Task directions
Below is a block of entries; repeat exactly the lines starting at the line that contains "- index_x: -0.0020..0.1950" and ending at the line that contains "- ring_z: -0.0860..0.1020", both included.

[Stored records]
==*==
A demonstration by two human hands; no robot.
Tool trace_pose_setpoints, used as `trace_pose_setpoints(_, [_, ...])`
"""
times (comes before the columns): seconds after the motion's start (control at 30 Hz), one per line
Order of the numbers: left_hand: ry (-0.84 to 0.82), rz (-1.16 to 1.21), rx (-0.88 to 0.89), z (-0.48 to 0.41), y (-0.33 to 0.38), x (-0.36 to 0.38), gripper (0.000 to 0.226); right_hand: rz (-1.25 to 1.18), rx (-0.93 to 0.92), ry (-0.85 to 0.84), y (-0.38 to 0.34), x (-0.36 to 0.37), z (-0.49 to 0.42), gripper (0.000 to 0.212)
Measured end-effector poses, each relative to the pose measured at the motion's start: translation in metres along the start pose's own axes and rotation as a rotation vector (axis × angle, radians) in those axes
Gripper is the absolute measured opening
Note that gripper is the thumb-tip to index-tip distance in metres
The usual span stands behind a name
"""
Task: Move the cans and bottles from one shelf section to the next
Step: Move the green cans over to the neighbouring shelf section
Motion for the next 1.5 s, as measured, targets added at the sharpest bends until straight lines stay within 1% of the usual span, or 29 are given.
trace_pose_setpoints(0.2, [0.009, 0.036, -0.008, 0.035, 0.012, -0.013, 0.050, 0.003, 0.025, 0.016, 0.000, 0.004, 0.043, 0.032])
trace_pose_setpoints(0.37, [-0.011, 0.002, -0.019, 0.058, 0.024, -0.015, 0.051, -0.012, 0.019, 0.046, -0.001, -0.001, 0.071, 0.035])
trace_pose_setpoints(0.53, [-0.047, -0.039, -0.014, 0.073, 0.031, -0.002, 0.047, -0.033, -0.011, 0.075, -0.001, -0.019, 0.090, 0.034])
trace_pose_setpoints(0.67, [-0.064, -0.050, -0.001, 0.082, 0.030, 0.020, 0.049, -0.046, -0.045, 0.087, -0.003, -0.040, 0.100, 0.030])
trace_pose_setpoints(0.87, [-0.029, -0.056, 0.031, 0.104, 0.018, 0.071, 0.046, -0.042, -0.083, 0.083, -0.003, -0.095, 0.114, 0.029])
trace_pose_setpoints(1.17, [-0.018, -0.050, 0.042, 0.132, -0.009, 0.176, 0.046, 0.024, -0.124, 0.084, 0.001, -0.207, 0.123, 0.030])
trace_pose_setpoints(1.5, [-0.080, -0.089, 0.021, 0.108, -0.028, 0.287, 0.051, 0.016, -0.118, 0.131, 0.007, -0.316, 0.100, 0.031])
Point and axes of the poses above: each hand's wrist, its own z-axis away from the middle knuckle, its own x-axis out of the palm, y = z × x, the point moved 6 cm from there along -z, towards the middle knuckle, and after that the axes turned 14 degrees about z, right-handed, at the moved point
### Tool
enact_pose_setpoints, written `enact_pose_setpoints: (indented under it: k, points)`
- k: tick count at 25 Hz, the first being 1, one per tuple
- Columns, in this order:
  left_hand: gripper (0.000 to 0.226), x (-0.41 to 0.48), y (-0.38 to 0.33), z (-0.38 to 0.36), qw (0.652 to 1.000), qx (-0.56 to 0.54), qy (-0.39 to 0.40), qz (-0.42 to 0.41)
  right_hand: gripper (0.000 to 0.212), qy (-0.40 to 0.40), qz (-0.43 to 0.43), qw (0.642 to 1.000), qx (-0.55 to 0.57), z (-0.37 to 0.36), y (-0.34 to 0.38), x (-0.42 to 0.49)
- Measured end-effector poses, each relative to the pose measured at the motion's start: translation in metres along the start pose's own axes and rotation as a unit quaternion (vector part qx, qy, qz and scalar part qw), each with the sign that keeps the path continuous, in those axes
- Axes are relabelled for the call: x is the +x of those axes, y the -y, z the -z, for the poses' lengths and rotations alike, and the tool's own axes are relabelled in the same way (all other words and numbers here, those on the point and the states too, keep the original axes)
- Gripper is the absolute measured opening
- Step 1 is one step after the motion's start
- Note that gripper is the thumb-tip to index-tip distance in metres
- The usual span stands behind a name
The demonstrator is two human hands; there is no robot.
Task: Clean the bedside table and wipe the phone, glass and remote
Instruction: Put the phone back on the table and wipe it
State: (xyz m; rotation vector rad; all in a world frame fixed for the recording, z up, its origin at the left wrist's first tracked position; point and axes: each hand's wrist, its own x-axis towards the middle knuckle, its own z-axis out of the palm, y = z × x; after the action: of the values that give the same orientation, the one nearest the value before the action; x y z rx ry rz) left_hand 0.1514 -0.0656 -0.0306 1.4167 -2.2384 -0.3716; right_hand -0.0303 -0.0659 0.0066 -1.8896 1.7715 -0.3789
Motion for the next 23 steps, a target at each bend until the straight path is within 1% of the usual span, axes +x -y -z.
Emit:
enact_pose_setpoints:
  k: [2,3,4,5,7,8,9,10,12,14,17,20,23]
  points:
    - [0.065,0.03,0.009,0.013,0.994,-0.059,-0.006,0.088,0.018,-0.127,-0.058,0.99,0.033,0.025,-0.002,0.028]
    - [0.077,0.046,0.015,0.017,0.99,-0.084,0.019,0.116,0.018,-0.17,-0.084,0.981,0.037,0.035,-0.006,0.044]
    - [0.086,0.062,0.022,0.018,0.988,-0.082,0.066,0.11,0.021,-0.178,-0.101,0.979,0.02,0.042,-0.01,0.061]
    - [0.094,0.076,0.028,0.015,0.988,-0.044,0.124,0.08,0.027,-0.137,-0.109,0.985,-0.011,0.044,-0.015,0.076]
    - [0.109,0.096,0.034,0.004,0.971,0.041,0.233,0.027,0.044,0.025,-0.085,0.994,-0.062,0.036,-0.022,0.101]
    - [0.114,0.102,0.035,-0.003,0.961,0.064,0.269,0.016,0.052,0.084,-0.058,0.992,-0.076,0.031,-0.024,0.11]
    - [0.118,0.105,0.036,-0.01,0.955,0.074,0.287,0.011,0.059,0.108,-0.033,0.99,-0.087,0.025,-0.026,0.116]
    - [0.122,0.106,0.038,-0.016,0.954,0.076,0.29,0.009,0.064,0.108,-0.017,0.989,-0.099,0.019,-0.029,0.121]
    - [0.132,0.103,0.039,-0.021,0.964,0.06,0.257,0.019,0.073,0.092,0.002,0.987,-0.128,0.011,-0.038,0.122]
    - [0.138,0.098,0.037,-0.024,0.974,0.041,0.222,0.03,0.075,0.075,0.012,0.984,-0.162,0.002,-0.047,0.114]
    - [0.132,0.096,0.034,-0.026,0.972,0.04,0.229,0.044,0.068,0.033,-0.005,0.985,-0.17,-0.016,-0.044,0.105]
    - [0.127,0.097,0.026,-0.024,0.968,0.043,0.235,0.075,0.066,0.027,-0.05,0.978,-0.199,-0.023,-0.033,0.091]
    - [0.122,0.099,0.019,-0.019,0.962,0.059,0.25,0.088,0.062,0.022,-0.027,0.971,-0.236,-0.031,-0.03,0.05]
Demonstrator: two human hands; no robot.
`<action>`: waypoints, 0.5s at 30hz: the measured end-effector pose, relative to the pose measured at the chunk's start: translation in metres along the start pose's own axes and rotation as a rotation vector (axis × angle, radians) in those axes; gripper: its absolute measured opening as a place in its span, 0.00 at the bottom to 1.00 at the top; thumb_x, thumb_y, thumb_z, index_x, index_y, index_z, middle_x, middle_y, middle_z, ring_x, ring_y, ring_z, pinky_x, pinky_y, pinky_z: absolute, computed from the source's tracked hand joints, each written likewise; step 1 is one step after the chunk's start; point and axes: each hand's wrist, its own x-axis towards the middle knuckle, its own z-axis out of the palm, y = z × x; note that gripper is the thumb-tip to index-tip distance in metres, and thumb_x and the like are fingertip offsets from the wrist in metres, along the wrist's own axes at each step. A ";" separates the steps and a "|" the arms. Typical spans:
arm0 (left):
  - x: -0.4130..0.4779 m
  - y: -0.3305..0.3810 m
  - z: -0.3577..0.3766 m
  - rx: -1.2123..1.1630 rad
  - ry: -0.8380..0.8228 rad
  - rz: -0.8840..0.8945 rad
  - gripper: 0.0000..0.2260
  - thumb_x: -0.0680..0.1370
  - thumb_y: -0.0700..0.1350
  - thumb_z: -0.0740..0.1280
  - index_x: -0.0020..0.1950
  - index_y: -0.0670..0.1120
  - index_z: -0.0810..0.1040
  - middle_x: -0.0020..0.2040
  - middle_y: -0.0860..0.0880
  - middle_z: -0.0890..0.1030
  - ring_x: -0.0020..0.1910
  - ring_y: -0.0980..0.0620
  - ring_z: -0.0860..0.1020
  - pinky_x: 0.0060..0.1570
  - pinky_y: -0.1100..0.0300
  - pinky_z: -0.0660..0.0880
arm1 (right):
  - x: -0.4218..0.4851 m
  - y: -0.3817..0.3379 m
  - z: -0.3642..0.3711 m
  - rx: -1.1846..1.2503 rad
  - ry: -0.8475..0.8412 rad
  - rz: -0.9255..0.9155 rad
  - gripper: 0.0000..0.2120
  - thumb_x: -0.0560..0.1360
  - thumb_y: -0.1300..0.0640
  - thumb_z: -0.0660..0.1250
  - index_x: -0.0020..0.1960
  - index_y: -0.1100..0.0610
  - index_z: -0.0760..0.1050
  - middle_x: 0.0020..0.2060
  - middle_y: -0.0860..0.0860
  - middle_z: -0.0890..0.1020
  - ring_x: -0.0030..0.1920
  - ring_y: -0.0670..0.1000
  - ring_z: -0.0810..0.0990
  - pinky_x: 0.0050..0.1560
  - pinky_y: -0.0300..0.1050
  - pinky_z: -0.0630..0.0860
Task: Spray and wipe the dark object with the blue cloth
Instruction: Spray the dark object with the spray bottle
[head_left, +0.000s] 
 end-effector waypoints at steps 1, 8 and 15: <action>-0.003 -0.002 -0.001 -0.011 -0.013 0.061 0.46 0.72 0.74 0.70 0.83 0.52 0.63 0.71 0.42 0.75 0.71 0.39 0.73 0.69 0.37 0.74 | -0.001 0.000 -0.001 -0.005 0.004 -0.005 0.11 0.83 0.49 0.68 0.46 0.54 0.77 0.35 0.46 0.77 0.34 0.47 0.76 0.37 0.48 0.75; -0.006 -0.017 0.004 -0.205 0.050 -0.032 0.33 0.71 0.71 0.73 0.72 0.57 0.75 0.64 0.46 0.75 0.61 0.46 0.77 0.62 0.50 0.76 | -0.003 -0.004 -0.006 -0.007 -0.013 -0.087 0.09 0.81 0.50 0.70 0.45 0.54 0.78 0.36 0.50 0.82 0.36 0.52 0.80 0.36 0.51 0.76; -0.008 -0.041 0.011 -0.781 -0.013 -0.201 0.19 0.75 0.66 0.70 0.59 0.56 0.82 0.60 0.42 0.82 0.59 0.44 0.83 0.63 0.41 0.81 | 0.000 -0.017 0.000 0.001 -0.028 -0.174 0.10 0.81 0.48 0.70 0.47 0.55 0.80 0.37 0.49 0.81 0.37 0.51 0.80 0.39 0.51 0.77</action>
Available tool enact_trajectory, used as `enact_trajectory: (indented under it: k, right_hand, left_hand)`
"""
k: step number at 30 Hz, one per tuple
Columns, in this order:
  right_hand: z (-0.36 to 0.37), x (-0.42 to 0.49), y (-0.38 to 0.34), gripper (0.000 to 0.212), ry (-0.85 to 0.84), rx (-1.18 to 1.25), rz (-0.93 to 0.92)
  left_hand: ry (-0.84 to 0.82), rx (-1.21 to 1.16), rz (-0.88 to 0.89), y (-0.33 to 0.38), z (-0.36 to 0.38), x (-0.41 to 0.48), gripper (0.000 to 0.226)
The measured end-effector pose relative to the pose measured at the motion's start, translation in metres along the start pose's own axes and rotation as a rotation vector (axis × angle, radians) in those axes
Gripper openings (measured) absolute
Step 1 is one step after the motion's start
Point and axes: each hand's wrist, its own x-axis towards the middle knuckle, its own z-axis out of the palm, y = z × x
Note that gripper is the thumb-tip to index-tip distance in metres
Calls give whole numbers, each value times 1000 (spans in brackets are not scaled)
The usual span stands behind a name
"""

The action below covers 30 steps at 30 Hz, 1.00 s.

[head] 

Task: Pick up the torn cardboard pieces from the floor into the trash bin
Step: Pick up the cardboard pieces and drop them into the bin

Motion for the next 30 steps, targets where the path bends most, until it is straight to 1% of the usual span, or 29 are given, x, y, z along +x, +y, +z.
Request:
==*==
Response below
  - index_x: -0.0020..0.1950
  - index_y: -0.0670..0.1120
  - index_z: -0.0810..0.1040
  - middle_x: -0.0020..0.2040
  - middle_y: -0.0860..0.0880
  - middle_z: -0.0890..0.1030
  - ring_x: -0.0020..0.1910
  - ring_y: -0.0980..0.0620
  - ring_z: -0.0860..0.1020

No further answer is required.